As our code-base is growing, so too is the assets size and load times. One area of optimisation I have considered is property names. I imagine that the compiler is unable to minify string literals, not to mention the duplication aspect.
This would be a fairly significant undertaking and one that we’d work towards in stages. However, I would like to know if anyone here has tried to engineering their app to this degree and what your experience has been. Is it worthwhile, or even achievable without grinding development to a halt?
that is over-engineering. over-enginnering over simplicity is self defeating on the long run. Also as you rightly mention compiler is unable to minify string literals, not to mention the duplication aspect
There is a big trade pff between cleverness and readability. What you suggest would make the code unreadabble. However, there are some cases when using contants like that actually help.

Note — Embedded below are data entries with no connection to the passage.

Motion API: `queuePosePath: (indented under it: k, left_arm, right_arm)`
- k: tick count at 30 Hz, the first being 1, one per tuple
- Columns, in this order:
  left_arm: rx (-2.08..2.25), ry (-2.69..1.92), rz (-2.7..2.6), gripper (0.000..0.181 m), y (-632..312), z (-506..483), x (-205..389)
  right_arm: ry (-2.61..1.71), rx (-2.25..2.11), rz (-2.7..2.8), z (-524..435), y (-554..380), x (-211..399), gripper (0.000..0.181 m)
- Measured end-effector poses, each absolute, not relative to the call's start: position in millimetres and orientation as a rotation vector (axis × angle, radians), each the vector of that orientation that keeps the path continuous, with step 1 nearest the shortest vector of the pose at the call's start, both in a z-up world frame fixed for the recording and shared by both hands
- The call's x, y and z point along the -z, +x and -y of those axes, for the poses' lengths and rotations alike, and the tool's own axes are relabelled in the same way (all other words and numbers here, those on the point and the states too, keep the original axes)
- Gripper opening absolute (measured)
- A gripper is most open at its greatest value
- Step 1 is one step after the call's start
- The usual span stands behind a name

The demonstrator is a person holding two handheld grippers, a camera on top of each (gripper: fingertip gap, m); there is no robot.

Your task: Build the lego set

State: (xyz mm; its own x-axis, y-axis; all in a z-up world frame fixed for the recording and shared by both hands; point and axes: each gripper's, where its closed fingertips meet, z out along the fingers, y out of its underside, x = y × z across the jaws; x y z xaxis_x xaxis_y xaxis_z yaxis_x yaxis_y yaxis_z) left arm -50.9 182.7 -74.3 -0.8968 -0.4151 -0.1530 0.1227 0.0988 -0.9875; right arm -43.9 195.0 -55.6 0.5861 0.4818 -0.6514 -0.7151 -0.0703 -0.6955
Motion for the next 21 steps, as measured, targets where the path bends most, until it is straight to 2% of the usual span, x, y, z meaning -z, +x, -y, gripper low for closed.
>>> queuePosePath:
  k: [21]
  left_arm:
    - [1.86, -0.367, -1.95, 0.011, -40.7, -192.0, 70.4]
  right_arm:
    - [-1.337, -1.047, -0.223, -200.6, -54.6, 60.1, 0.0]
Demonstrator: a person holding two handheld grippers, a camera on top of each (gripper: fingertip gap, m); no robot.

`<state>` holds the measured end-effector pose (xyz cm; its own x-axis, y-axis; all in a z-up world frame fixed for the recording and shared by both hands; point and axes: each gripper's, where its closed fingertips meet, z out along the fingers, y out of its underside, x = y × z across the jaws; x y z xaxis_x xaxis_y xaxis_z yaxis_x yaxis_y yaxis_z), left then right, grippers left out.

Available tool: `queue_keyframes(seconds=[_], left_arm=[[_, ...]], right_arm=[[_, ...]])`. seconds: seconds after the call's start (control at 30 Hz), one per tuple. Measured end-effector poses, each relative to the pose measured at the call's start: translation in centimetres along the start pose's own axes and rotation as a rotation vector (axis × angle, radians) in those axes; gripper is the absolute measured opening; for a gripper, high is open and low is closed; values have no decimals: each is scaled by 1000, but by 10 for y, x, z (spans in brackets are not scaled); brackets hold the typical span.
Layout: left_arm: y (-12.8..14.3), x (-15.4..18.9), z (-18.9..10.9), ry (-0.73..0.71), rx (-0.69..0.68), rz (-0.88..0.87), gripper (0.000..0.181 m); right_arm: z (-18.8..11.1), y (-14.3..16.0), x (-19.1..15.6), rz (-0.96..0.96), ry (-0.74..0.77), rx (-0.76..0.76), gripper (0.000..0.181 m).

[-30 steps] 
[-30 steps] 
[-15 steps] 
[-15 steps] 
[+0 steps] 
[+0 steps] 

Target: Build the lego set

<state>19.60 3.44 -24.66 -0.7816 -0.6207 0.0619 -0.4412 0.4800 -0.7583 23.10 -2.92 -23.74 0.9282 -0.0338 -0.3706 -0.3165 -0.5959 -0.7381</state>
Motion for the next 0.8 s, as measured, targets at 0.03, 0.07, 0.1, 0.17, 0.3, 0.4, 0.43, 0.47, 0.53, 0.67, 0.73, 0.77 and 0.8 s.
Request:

First with your status-quo example you can leverage the bracket syntax:
name: computed(‘model.{firstName,lastName}’, ...)
Which is much easier to read. Second, in some cases when you have to a known list that would be easier to read as an array at the top of the file instead of inline in the computed construction then this would help:
The way to try to optimize this kind of thing is not doing it by hand and massively inconveniencing every person who ever needs to read your code again. It’s applying a compiler that can do the optimization you want.
The default minimization every Ember app gets in production builds is provided by Uglify. Uglify has a lot of options that can be tweaked if you want it to be more aggressive, at the cost of doing things that may be safe in your app (if you’re careful), but not safe in every possible app (so we can’t turn them on by default for every app).
You can also drop uglify entirely and add something different. Like the Google Closure Compiler, which can do very aggressive optimization if you accept some extra rules about how you write your code.
Another option is to author in Typescript (which can be adopted incrementally, since valid Javascript is already valid Typescript) and use TsMinifier. The benefit here is that in Typescript you can prove which identifiers can’t be used by outside code (because they’re marked private), which lets a Typescript minifier do the kind of optimizations you’re suggestion.
One thing to take into consideration is that const are not truly constants. They’re still mutable. So you maybe giving false idea with the ALL_CAPS naming.
Also, to give you another perspective, AirBnb eslint (which is the most popular styleguide out there) prefers to use const over let.